ACTION ITEM: Say how many of the lines below contain the word "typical"; nothing else belongs in the answer.

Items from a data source
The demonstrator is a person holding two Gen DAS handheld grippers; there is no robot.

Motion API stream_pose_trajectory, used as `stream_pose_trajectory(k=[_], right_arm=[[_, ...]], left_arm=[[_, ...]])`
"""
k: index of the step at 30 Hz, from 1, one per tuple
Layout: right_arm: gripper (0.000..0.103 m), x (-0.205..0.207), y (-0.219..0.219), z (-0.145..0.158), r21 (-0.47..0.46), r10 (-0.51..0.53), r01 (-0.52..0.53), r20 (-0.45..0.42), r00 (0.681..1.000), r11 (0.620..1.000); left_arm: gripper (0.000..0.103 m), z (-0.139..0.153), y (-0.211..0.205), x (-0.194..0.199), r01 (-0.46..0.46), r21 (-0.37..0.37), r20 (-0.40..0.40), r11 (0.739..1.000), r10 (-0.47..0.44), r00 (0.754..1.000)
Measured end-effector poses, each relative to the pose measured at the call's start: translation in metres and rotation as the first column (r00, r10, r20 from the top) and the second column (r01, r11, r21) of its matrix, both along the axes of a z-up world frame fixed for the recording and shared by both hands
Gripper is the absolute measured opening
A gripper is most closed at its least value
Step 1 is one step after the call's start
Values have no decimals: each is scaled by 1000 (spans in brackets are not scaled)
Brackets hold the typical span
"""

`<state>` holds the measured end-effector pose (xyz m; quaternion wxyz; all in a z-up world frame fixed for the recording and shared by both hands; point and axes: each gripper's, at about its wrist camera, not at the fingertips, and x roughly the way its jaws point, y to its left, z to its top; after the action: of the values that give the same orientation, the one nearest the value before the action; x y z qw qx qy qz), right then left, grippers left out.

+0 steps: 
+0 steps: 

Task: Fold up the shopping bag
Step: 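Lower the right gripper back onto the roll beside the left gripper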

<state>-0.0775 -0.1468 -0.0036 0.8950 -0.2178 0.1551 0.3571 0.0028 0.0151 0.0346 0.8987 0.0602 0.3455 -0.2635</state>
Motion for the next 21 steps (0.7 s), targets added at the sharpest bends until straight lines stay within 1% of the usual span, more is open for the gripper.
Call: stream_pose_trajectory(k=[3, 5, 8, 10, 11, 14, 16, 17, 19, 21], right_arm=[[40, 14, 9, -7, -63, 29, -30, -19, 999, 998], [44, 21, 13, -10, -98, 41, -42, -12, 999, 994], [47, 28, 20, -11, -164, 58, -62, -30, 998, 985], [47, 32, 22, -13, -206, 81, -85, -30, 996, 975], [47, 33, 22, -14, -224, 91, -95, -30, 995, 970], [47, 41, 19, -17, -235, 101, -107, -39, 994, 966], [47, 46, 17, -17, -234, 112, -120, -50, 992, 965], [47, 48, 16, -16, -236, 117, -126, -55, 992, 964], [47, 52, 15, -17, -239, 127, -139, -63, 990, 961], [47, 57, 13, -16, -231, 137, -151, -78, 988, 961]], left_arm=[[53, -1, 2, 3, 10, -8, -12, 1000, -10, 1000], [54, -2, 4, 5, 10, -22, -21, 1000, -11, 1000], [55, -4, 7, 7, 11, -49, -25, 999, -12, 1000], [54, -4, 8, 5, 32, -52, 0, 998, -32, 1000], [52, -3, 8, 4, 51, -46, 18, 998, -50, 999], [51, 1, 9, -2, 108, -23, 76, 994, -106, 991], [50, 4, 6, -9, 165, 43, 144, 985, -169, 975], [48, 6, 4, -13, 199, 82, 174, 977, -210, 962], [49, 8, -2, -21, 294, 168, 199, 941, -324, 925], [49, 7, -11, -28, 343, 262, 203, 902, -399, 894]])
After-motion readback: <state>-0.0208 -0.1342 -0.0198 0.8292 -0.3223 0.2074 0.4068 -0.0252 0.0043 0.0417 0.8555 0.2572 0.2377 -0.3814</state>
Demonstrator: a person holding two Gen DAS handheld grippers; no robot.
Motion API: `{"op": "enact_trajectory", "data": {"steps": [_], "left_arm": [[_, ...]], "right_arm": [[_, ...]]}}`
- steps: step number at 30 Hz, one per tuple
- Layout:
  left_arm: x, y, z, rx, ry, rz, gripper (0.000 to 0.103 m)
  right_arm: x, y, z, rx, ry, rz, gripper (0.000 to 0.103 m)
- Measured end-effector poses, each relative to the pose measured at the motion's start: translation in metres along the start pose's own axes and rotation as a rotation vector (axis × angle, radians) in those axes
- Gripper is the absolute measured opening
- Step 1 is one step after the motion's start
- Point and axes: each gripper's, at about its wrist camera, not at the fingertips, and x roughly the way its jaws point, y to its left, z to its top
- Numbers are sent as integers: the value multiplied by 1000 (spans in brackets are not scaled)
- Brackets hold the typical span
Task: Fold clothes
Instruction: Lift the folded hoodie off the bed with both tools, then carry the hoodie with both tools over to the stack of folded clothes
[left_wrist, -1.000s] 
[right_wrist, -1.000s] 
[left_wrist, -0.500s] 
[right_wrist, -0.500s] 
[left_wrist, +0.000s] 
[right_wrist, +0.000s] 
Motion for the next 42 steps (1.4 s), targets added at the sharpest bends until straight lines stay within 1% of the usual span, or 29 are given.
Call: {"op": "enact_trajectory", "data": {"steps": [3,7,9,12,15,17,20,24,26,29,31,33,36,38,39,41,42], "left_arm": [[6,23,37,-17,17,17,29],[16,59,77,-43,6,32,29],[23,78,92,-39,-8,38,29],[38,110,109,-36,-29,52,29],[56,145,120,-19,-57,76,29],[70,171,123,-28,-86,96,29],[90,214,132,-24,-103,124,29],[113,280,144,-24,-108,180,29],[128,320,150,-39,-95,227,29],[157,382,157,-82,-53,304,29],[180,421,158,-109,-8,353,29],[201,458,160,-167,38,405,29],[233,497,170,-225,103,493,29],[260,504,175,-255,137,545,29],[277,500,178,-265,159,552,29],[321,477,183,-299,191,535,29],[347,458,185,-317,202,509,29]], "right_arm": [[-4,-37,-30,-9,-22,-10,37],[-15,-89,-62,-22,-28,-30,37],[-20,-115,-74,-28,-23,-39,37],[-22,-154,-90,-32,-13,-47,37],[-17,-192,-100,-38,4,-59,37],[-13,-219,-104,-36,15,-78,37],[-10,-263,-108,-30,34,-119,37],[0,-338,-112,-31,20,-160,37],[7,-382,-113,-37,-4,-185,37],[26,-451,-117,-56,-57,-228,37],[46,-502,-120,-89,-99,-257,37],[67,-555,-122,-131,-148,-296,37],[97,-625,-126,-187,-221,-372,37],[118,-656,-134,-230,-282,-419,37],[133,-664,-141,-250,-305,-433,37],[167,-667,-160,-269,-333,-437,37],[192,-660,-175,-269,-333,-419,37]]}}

RESULT OF THIS EXERCISE: 2